The musical originally has a small cast, so Kannegaard and the other directors have had to double cast some of the roles over the nine total performances.
“So the people who were double cast were our Audreys — the female lead — our Audrey IIs, which is the voice of the plant, and then Mr. Mushnik has an understudy,” Kannegaard said.
The musical director for the show, Arindam Krishna Das, said that he begged Kendra and the drama teacher to do “Little Shop of Horrors.”
“The concern is that sometimes it doesn’t seem there’s enough parts for females as it happens in too many musicals,” Arindam said. “So where you have three of those doo-wop girls, we times threed it so we have these nine urchins, that — for me as a music director — it just sounds awesome.”
Kannegaard warned that characters do die in this dark comedy, which plays with the classical theme of making deals with the devil.
Matt Valencia, a junior at SVHS, plays the lead role of Seymour Krelborn, who finds the plant, brings it back to the shop and begins feeding it humans.
“Seymour is an orphan, he is really poor and he grew up without a mother or father on the street and this guy Mr. Mushnik, who owns the flower shop, took him in and he gave him a job,” Valencia explained of his character.
Once the plant — Audrey II — shows up, the flower shop mysteriously starts to prosper.
“(Seymour) finds out that the plant can talk and it just all of a sudden has this hankering for blood, that’s just all it wants and (the plant) says in the iconic words, ‘feed me!’” Kannegaard explained.
Valencia is interested in acting in the future and enjoys challenging himself by playing a variety of characters.
“My favorite part is being someone else and making people laugh and entertaining people,” he said. “I like being in front of people its fun.”
Seymour’s romantic interest, Audrey, is played by Haley Powell, a junior at SVHS.
“Audrey is really pretty and she talks in a super high-pitched voice, which is kind of annoying sometimes, but she is in a abusive relationship with this sadist dentist and so she doesn’t feel that she is worthy of anything better than that,” she said.
Seymour and Audrey give each other strength and Seymour originally names the plant after her — Audrey II.
“That’s one of the things that really works between the two of them, they are both kind of nobodies, but they think so highly of each other,” Powell said.
Kennedy Cartwright, an SVHS senior, is double cast as the voice of Audrey II.
“Going into it, I wasn’t expecting to get a part where I had to sing so low because the plant is normally done by the bluesy deep voice of an older man,” Cartwright said.
Thanks to this role, Cartwright said that her vocal range has gotten much deeper.
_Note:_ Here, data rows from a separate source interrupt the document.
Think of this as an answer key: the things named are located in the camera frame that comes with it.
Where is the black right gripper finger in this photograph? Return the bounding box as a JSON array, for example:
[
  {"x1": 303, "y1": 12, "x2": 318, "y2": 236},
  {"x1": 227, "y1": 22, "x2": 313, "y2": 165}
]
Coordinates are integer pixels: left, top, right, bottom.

“What is really interesting about it is that at the end of the day I am actually going to major in theater and having to do this role and having to stretch it so much — because I am usually up in other registers that are higher — it kind of proves to me that I can be successful in this and it proves to, I think, everyone else that we have something cool here,” she said.
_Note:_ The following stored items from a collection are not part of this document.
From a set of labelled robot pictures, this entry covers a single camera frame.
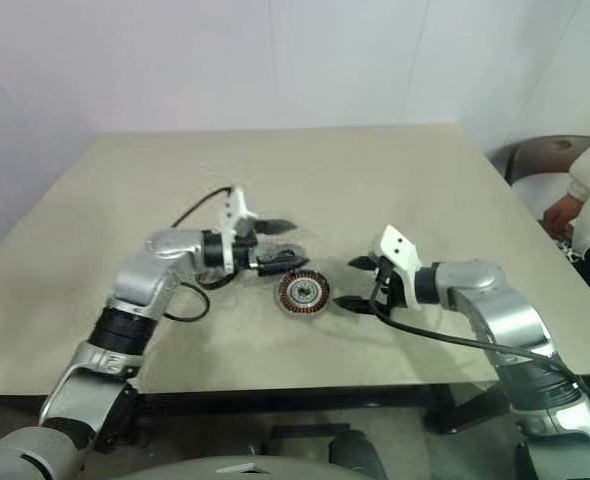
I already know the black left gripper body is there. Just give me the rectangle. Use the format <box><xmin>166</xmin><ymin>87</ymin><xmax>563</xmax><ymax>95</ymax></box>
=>
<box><xmin>233</xmin><ymin>219</ymin><xmax>264</xmax><ymax>275</ymax></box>

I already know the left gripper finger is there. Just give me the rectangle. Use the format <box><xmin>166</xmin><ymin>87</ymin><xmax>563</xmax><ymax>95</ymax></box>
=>
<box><xmin>253</xmin><ymin>218</ymin><xmax>297</xmax><ymax>235</ymax></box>
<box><xmin>256</xmin><ymin>251</ymin><xmax>310</xmax><ymax>277</ymax></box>

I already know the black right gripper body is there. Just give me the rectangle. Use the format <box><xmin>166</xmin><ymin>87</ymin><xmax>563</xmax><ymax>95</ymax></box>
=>
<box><xmin>372</xmin><ymin>256</ymin><xmax>409</xmax><ymax>314</ymax></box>

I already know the round motor housing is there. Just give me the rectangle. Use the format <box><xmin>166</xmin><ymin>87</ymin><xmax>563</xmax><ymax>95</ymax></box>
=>
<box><xmin>274</xmin><ymin>269</ymin><xmax>332</xmax><ymax>318</ymax></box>

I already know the bystander bare hand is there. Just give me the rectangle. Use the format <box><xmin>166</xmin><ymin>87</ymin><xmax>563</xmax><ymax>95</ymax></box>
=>
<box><xmin>543</xmin><ymin>193</ymin><xmax>584</xmax><ymax>236</ymax></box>

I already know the dark rounded shape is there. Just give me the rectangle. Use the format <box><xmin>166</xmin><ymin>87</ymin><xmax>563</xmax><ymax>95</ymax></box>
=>
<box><xmin>327</xmin><ymin>429</ymin><xmax>387</xmax><ymax>480</ymax></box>

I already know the dark grey folding chair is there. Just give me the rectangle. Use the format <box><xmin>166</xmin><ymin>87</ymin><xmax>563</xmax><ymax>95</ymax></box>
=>
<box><xmin>488</xmin><ymin>133</ymin><xmax>590</xmax><ymax>189</ymax></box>

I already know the grey robot torso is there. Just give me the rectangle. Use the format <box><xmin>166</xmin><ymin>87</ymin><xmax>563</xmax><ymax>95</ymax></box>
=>
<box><xmin>119</xmin><ymin>452</ymin><xmax>361</xmax><ymax>480</ymax></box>

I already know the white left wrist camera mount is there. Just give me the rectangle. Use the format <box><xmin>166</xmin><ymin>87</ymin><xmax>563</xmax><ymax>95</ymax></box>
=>
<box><xmin>217</xmin><ymin>184</ymin><xmax>260</xmax><ymax>275</ymax></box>

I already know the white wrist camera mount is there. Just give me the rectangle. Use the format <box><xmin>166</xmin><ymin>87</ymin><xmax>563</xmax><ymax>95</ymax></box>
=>
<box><xmin>217</xmin><ymin>184</ymin><xmax>260</xmax><ymax>275</ymax></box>
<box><xmin>372</xmin><ymin>224</ymin><xmax>422</xmax><ymax>309</ymax></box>

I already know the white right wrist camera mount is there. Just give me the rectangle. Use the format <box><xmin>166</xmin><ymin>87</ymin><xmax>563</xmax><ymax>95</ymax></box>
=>
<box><xmin>372</xmin><ymin>224</ymin><xmax>422</xmax><ymax>309</ymax></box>

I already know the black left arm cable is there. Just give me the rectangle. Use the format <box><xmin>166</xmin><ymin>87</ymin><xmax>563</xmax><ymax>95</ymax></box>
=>
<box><xmin>166</xmin><ymin>186</ymin><xmax>237</xmax><ymax>322</ymax></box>

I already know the black table leg frame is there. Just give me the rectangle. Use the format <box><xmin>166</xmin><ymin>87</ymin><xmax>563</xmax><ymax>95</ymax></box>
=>
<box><xmin>124</xmin><ymin>382</ymin><xmax>514</xmax><ymax>436</ymax></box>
Audrey II is a popular character that will actually grow on stage as it consumes more and more people.
“It’s terrible, but you fall in love with the plant, you fall in love with Audrey, but you fall in love with this plant as well, which is scary,” Das said. “Someday I hope I can do the voice of the plant in some production somewhere.”
Student Director and junior Ariana Carruthers transferred to SVHS from Harbor High this year and has made many new friends throughout the production. She works closely with Kannegaard to make the play come to life.
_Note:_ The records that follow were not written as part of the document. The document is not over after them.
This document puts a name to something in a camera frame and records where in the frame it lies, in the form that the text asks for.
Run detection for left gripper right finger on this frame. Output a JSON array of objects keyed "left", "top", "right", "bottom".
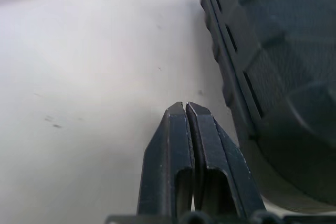
[{"left": 185, "top": 101, "right": 267, "bottom": 216}]

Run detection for black plastic tool case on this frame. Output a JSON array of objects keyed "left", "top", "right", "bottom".
[{"left": 200, "top": 0, "right": 336, "bottom": 210}]

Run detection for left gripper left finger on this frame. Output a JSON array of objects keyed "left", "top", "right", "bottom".
[{"left": 136, "top": 101, "right": 196, "bottom": 216}]
“I got to direct a scene or two and then I take notes with her when we do run-through and give people pointers,” Carruthers said.
With the show’s opening fast approaching this Friday night, the cast has been working overtime to make sure that everything runs smoothly.
“Since we are now into the final week before the show, we have been running the show over and over again and taking notes on everything that we need to work on and then afterwards we work on those scenes and then we go home at like 11 o’clock at night,” she said.
As a collective whole, the cast has banded together to make this musical happen.
“I think it really forms a family with the cast,” Kannegaard said. “You get to know these people that you spend literally three hours with every day over the course of three months.”